_Work to complete_
State how many lines of the records contain the string "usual". Give the number alone.

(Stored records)
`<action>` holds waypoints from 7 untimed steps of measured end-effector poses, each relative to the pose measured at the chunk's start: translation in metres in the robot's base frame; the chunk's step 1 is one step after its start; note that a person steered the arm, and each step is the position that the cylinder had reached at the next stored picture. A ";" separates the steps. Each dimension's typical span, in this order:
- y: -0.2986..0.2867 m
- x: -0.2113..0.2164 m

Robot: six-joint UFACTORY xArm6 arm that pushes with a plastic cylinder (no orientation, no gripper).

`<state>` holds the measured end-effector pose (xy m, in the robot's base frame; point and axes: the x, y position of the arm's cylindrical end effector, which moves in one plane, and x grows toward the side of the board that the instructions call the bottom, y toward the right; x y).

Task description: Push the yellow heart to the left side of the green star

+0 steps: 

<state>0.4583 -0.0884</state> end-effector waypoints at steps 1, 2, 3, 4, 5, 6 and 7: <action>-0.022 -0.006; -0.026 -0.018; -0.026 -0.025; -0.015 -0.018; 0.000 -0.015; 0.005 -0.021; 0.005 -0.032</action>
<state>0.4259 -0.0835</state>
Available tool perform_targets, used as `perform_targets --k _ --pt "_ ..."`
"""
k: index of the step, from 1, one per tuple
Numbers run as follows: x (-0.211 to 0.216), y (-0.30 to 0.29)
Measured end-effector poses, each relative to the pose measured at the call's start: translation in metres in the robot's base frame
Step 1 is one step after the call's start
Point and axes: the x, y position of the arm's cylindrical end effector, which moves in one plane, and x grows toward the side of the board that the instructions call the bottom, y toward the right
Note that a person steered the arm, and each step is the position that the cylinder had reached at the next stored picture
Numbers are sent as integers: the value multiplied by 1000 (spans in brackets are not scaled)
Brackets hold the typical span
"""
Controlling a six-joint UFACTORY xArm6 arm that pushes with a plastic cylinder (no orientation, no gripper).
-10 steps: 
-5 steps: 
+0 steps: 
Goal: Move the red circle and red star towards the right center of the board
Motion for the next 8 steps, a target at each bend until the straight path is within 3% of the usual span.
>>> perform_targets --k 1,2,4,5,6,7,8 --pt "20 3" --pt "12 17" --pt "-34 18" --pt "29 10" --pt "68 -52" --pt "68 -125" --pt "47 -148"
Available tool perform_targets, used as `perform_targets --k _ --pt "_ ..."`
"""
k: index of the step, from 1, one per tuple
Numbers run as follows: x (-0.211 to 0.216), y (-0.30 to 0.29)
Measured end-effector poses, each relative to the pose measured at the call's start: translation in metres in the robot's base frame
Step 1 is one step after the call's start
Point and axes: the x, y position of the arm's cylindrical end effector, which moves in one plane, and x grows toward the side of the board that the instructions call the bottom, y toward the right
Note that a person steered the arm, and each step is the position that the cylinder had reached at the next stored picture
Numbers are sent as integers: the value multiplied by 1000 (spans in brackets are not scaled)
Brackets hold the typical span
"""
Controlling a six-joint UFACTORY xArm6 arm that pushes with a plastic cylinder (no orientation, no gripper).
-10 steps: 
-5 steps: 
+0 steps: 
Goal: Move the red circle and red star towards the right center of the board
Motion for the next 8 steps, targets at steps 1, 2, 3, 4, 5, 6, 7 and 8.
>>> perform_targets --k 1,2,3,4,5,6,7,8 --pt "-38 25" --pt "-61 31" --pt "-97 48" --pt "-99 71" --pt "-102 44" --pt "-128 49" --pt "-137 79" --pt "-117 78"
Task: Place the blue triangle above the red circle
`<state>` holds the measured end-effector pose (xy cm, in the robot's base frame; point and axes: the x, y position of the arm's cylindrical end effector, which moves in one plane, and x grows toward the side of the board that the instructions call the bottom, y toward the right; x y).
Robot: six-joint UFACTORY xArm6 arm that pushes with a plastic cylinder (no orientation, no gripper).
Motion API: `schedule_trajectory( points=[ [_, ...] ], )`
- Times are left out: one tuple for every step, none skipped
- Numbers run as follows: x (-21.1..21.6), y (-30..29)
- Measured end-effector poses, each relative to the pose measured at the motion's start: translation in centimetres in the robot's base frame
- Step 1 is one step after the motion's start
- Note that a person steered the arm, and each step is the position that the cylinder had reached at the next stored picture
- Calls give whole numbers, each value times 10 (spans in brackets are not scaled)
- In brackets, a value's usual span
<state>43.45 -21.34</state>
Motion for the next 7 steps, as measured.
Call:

_Exercise result_
2